EXERCISE:
Without copying any pictures, restate exactly the lines from the start of the records through the line containing "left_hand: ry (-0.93".

+++++

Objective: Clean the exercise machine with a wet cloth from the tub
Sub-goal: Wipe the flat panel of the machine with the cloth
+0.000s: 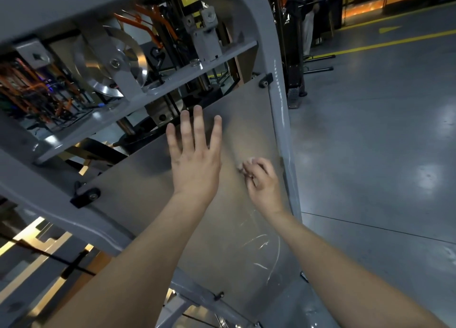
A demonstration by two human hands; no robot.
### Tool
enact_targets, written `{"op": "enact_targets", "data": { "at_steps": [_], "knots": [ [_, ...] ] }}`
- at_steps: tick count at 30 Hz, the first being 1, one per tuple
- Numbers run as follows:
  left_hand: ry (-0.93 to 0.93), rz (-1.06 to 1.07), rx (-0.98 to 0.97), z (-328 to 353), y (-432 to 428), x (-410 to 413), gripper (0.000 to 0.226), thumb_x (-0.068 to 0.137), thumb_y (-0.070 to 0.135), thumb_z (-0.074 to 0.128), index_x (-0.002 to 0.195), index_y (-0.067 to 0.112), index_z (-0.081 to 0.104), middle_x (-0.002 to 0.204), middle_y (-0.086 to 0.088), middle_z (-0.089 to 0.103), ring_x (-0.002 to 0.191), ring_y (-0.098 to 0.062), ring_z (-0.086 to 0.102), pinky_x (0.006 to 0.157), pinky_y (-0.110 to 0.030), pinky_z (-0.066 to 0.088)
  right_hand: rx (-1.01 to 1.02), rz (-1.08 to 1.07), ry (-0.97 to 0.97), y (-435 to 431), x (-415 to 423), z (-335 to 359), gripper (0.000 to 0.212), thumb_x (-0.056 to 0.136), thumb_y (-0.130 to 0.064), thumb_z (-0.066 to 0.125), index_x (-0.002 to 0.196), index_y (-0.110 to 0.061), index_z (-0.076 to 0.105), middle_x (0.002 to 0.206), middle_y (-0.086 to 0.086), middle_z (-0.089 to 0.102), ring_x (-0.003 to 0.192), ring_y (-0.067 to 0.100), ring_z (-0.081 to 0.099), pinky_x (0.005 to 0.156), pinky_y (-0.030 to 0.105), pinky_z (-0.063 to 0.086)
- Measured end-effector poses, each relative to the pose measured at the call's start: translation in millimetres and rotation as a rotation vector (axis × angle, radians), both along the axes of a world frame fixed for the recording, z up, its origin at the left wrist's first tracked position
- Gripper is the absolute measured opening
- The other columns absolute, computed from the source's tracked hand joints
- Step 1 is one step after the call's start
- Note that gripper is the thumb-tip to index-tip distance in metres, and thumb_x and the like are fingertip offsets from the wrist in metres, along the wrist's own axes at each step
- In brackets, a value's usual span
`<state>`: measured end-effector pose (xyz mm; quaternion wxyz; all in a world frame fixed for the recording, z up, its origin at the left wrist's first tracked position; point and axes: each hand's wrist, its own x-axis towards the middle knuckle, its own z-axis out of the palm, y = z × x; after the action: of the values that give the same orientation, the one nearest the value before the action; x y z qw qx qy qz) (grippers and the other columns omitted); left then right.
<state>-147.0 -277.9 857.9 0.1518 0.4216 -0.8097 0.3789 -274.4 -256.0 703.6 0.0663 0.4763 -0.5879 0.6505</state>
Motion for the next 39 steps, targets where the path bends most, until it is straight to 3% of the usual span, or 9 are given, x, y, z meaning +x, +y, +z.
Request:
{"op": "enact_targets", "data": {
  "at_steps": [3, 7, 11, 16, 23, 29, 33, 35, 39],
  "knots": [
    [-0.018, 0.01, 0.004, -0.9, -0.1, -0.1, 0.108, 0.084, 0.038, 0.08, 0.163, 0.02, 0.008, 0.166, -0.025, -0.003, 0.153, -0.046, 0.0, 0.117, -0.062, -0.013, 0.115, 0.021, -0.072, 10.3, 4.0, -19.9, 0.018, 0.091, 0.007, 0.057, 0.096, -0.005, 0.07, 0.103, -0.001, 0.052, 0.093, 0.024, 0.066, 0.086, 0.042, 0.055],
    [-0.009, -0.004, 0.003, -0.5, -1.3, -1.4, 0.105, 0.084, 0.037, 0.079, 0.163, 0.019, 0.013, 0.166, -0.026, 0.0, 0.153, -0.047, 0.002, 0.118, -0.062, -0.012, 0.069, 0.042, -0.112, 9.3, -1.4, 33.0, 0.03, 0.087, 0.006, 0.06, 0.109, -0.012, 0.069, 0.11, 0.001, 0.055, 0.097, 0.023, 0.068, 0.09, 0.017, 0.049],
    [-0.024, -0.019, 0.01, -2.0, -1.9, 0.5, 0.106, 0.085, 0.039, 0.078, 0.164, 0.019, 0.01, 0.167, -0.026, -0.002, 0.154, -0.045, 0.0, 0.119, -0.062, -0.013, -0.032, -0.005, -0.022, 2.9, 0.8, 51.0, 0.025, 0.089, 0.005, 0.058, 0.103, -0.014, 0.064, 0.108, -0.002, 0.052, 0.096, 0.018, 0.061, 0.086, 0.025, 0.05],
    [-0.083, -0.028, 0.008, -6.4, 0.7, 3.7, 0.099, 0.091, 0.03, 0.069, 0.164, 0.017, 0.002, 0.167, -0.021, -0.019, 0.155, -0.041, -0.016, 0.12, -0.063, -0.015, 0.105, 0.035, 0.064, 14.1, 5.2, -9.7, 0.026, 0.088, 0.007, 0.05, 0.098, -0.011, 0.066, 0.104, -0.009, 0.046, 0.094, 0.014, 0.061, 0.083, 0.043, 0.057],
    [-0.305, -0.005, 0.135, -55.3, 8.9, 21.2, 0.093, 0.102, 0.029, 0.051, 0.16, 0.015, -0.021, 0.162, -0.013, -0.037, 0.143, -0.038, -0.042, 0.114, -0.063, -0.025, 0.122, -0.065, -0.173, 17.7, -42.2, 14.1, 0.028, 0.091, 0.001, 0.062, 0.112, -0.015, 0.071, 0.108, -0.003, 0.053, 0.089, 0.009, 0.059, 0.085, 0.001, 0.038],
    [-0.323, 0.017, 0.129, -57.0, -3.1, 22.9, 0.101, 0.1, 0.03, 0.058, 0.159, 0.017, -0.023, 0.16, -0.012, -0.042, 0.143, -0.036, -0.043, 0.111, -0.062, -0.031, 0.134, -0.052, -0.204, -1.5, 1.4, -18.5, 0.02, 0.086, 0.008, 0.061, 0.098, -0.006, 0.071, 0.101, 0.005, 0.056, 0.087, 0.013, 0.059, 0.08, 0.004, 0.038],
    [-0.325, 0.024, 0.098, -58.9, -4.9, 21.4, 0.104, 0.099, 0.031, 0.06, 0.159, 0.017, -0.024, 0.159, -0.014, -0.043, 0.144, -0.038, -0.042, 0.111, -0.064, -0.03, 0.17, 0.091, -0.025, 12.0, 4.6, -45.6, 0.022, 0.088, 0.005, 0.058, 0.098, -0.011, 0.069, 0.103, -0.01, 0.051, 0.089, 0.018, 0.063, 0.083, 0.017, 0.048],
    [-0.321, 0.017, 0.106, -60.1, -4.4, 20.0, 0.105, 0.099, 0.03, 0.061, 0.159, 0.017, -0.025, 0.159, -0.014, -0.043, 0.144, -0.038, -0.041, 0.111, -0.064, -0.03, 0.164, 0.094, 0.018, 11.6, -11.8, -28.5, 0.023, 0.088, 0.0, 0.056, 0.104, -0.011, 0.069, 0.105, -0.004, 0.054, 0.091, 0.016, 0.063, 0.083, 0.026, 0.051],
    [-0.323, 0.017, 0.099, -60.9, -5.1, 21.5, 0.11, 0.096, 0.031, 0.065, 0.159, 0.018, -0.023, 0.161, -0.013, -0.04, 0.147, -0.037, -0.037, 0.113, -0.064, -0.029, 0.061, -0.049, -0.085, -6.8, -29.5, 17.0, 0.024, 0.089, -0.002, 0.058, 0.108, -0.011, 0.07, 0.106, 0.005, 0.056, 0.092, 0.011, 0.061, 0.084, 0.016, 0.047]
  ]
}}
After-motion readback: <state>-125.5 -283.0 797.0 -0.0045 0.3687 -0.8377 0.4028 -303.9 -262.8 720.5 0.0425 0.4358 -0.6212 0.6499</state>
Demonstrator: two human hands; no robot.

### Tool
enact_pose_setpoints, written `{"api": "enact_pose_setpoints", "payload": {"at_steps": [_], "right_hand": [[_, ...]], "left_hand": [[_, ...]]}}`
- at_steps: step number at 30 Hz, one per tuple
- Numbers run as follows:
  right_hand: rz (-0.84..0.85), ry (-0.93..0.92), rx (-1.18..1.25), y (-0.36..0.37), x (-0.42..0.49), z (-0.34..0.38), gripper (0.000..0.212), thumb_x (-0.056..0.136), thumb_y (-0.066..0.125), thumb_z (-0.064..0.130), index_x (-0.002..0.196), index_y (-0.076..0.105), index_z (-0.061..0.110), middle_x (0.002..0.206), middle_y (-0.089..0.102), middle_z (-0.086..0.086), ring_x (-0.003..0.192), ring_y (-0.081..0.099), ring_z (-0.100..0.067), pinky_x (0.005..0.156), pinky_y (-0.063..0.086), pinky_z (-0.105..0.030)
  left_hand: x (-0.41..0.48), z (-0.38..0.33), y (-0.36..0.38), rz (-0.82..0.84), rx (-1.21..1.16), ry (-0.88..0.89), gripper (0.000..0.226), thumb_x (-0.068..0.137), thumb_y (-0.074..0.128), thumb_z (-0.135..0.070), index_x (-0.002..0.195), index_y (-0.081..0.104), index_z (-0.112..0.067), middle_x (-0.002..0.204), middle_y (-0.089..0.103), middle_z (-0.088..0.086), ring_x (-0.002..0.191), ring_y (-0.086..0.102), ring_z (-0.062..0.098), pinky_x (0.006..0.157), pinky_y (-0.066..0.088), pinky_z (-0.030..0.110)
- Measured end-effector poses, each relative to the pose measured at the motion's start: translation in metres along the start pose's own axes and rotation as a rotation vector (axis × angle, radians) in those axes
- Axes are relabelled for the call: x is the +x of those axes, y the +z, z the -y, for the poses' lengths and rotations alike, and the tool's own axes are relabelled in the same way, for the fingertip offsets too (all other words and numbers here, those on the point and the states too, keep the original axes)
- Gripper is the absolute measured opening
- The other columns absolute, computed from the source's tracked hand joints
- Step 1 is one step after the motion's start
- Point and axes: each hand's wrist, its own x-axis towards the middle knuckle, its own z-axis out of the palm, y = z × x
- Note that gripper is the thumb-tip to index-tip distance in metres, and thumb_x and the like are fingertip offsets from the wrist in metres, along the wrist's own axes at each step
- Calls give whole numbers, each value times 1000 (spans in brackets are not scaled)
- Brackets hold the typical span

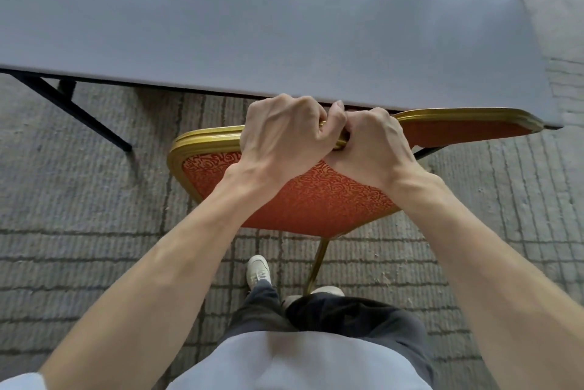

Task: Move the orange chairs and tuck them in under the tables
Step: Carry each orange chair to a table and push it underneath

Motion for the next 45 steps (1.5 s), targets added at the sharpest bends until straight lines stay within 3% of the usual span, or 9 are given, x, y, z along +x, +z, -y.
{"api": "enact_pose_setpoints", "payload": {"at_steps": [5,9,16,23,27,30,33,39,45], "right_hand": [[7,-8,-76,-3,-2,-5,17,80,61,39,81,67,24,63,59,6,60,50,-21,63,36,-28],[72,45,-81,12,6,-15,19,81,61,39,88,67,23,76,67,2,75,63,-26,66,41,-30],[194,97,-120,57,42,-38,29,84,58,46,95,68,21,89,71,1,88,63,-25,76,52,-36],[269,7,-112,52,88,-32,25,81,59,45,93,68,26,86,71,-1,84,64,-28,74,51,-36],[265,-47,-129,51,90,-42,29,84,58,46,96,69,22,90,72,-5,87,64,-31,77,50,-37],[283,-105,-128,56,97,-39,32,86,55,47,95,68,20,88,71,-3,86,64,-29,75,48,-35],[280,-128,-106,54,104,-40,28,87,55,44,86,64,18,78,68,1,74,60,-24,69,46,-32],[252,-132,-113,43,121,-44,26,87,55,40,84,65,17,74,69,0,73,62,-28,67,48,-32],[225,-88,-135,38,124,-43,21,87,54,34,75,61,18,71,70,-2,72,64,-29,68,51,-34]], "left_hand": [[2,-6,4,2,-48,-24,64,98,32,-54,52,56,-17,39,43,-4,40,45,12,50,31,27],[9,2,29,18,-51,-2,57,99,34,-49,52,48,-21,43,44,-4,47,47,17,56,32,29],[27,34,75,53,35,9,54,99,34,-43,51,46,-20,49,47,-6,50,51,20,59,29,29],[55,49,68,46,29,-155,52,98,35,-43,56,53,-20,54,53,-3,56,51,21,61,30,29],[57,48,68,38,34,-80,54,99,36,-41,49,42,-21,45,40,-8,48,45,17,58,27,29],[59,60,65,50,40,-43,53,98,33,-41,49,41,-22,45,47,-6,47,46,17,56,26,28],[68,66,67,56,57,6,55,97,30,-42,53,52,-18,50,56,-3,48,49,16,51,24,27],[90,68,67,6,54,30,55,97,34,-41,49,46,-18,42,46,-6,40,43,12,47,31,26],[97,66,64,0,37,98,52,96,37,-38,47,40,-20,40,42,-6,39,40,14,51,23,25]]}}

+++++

TASK SOLUTION:
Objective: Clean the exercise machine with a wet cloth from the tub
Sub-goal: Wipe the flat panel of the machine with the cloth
+0.000s: 
A demonstration by two human hands; no robot.
### Tool
enact_targets, written `{"op": "enact_targets", "data": { "at_steps": [_], "knots": [ [_, ...] ] }}`
- at_steps: tick count at 30 Hz, the first being 1, one per tuple
- Numbers run as follows:
  left_hand: ry (-0.93 to 0.93), rz (-1.06 to 1.07), rx (-0.98 to 0.97), z (-328 to 353), y (-432 to 428), x (-410 to 413), gripper (0.000 to 0.226), thumb_x (-0.068 to 0.137), thumb_y (-0.070 to 0.135), thumb_z (-0.074 to 0.128), index_x (-0.002 to 0.195), index_y (-0.067 to 0.112), index_z (-0.081 to 0.104), middle_x (-0.002 to 0.204), middle_y (-0.086 to 0.088), middle_z (-0.089 to 0.103), ring_x (-0.002 to 0.191), ring_y (-0.098 to 0.062), ring_z (-0.086 to 0.102), pinky_x (0.006 to 0.157), pinky_y (-0.110 to 0.030), pinky_z (-0.066 to 0.088)

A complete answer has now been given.